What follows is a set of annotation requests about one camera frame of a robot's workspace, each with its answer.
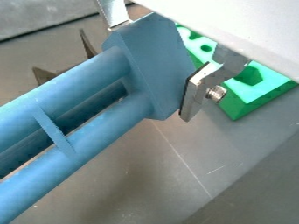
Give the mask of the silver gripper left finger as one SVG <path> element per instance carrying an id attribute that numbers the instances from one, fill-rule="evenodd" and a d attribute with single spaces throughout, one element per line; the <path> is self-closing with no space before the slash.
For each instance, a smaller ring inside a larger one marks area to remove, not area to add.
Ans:
<path id="1" fill-rule="evenodd" d="M 127 5 L 131 4 L 130 0 L 95 0 L 95 4 L 110 32 L 131 23 L 127 13 Z"/>

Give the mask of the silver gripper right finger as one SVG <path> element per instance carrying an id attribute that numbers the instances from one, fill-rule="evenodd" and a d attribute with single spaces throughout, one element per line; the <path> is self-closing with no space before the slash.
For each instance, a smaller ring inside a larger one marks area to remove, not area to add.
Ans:
<path id="1" fill-rule="evenodd" d="M 238 76 L 252 60 L 225 45 L 217 44 L 214 62 L 208 62 L 187 78 L 185 84 L 181 118 L 189 122 L 202 109 L 206 99 L 217 103 L 226 96 L 228 89 L 221 83 Z"/>

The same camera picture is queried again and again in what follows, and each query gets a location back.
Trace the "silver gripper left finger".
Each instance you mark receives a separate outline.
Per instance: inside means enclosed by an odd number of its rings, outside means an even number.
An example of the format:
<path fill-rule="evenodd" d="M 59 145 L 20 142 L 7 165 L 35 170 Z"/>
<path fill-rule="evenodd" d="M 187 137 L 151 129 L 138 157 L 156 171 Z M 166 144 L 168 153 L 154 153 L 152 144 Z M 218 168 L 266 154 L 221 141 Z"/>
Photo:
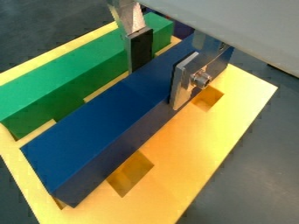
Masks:
<path fill-rule="evenodd" d="M 154 29 L 146 25 L 140 3 L 135 0 L 107 0 L 124 41 L 128 72 L 132 73 L 154 57 Z"/>

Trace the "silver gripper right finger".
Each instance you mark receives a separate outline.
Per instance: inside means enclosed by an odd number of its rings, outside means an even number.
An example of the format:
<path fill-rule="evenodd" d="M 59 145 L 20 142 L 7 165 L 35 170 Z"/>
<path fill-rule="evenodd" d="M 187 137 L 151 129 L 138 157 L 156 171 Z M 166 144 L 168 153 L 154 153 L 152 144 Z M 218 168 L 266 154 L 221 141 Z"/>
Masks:
<path fill-rule="evenodd" d="M 172 70 L 170 105 L 178 110 L 191 99 L 195 88 L 204 89 L 212 81 L 208 65 L 229 49 L 229 45 L 212 36 L 195 31 L 191 46 L 195 51 L 184 56 Z"/>

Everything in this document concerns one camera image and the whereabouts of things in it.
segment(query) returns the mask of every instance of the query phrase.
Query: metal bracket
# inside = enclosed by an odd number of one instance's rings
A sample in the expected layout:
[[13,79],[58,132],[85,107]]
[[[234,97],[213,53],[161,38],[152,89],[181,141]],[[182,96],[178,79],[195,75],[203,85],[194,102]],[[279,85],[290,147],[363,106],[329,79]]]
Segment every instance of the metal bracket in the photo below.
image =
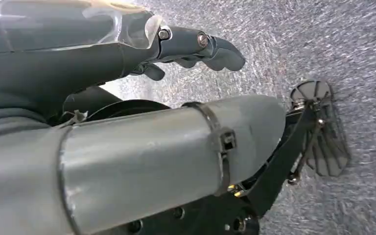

_____

» WHAT IS EXPECTED
Return every line from the material that contains the word "finger".

» SOLVED PROBLEM
Give the mask of the silver gripper left finger as one SVG <path> element per instance carrying an id attribute that numbers the instances from one, fill-rule="evenodd" and a d attribute with single spaces throughout, one element per line; the <path> is self-closing with no space before the slash.
Give the mask of the silver gripper right finger as one SVG <path> element per instance carrying an id attribute that numbers the instances from one, fill-rule="evenodd" and a d attribute with single spaces throughout, one element per line; the <path> is self-closing with no space before the slash.
Trace the "silver gripper left finger".
Trace the "silver gripper right finger".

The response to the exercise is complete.